November is awards season and one of the most popular masters of ceremonies is broadcaster, radio DJ and panto star Grant Stott. His cheery bonhomie and Hibs-flavoured banter always goes down well, and one of his openers usually gets a laugh: “Could any vegetarians please raise your hands ... if you’ve got the strength.”
Ho-ho. But if this gag is still in his repertoire, for how much longer? The furore surrounding the now ex-Waitrose Food magazine editor William Sitwell and his email in which he told a freelance journalist he would like to run a feature about “killing vegans, one by one”, has been characterised as “food racism”, opening up another debate about the onward march of political correctness and the resulting erosion of freedom of expression.
For the editor of a supermarket food magazine to tell a freelance journalist he would like to run a feature about “killing vegans, one by one” was not the smartest move when the vegetarian ultras are an important part of Waitrose’s clientele in a highly competitive business. But is it an affront to Press freedom?
Mr Sitwell could not have bargained for the journalist to whom the email was sent taking such offence as to reveal the contents of what he obviously thought was an amusing but private comment and he resigned before he was fired. It just goes to show that if email is rubbish for humour and irony it’s even worse for putting in writing what you would probably not say in public to someone who is not your friend.
Just such a misjudgement cost Scotsman columnist Brian Monteith his political career when at the end of an email to the then editor of Scotland on Sunday he added a one-line PS suggesting that his boss, the late Scottish Conservative leader David McLetchie, should resign and it was duly turned into a story.
Amongst those leaping to Mr Sitwell’s defence was The Times’ humourist and restaurant critic Giles Coren, saying that the email should not end his career because “vegans are not a race or a gender or a sexual orientation or a differently abled group. They just choose to eat plants”.
Whether or not he has been hounded out by politically correct social media trolling or not, the simple truth is that people in responsible positions cannot ignore the impact their words and deeds might have on those to whom they have responsibility. Waitrose doesn’t publish a magazine to contribute to the canons of British journalism or literature, but to flog more kumquats and kiwi fruit, so in this instance editorial integrity and freedom of expression don’t trump the interests of the publisher.
If I go to the Morningside Waitrose and, while examining the fennel bulbs and echalion shallots, feel the need for independent thought which challenges political correctness, I’ll buy a Spectator and read Rod Liddle, not pick up the latest edition of Waitrose Food.
But should Mr Sitwell also be barred from ever appearing again on the BBC’s Masterchef, where as one of the critics he famously attacked the use of square plates? Blatant prejudice against square plate-makers aside, such shows thrive on magnified opinion and controversy and what was clearly a jocular remark rather than the precursor to mass extermination should not preclude his future participation.
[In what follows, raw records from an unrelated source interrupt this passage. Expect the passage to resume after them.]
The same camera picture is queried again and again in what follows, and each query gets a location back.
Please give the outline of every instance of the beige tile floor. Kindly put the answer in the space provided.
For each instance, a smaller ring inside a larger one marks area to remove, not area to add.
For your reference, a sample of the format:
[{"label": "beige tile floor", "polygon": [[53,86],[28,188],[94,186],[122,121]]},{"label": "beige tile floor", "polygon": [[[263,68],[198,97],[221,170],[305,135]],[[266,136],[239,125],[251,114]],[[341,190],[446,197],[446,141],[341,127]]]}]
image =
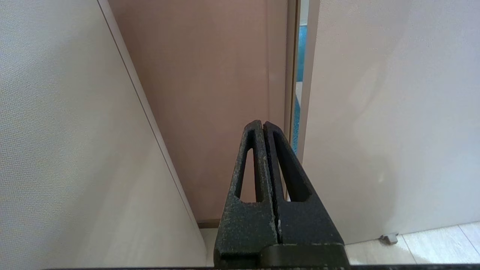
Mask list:
[{"label": "beige tile floor", "polygon": [[[217,229],[201,229],[213,266]],[[408,233],[395,245],[372,240],[346,246],[351,264],[480,263],[480,222]]]}]

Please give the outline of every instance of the pink wall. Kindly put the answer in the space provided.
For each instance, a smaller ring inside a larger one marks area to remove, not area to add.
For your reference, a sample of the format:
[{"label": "pink wall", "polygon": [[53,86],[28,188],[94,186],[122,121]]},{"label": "pink wall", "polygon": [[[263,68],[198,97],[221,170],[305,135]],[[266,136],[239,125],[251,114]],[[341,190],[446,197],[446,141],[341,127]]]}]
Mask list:
[{"label": "pink wall", "polygon": [[[268,3],[110,0],[197,221],[221,217],[243,127],[283,121],[285,67],[268,67],[275,39],[267,35]],[[279,96],[272,98],[276,73]],[[242,198],[254,201],[247,170]]]}]

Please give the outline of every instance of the floor tile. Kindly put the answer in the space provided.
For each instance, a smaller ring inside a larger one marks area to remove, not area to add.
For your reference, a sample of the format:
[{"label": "floor tile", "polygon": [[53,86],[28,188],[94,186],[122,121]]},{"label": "floor tile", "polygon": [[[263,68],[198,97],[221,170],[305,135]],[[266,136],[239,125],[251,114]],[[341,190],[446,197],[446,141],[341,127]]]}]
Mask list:
[{"label": "floor tile", "polygon": [[480,263],[480,255],[458,226],[403,237],[417,263]]},{"label": "floor tile", "polygon": [[346,245],[345,248],[350,264],[415,264],[401,235],[395,245],[386,245],[379,240],[372,240]]},{"label": "floor tile", "polygon": [[477,252],[480,253],[480,222],[460,225],[460,229],[462,229]]},{"label": "floor tile", "polygon": [[215,246],[215,239],[218,229],[200,229],[202,237],[205,241],[205,248],[207,249],[207,263],[206,266],[213,266],[213,248]]}]

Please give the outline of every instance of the white door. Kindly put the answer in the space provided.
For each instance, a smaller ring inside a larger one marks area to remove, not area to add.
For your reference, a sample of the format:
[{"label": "white door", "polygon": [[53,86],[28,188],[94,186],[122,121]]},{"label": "white door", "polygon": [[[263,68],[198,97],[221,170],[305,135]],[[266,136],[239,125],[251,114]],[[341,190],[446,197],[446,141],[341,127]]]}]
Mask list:
[{"label": "white door", "polygon": [[0,269],[204,265],[98,2],[1,1],[0,25]]},{"label": "white door", "polygon": [[310,3],[303,166],[345,242],[480,220],[480,1]]}]

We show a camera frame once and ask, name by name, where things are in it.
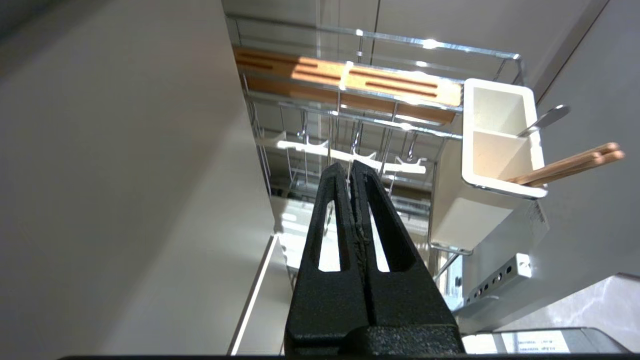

Similarly, comedian Susan Calman is perfectly at liberty to express her dislike of the Prime Minister because she owes nothing to anyone and presumably won’t be too upset if she is never asked to address the South Edinburgh Conservatives lunch club. But as the BBC’s complaints unit has recognised, even The News Quiz on Radio 4, on which Ms Calman called Mrs May a coward, has an obligation under the BBC Charter to be politically unbiased. Whether the remark was worth complaining about is a moot point, with the danger that it makes Conservative supporters look thin-skinned, especially as satirising the Prime Minster of the day has been part of public discourse in this country as long as there have been Prime Ministers.
Taking that to a local level, there was a view amongst some Edinburgh councillors, notably Labour’s Gordon Munro, that my Conservative colleagues were being overly sensitive in complaining about a slogan “Tory Free” appearing in a word cloud created by the 2050 Edinburgh City Vision website run by Marketing Edinburgh.
Contributions for the cloud came from members of the public, but all suggestions were supposed to be vetted and it appears that a member of staff approved “Tory Free” as acceptable for what is supposed to be a non-political campaign. It was quickly removed after a complaint; both the poster and the moderator are perfectly entitled to hold the view that Tories should be turfed out of Edinburgh, but Marketing Edinburgh not so much.
In the Waitrose situation, imagine if the magazine actually published a jokey attack on vegans? I’d hazard a guess there are fewer vegans in Edinburgh than the 61,000 people who voted Conservative at the last General Election, and it wouldn’t have been so easy to dismiss had the “Tory Free” message appeared in a hard copy rather than just the website. The intention, however, was the same.
So should that Marketing Edinburgh staffer do a William Sitwell and resign? Not at all, but like Waitrose and the BBC this week I’d expect his or her boss to point out that working for a non-political organisation whose main aim is to attract people to Edinburgh no matter their beliefs comes with responsibilities.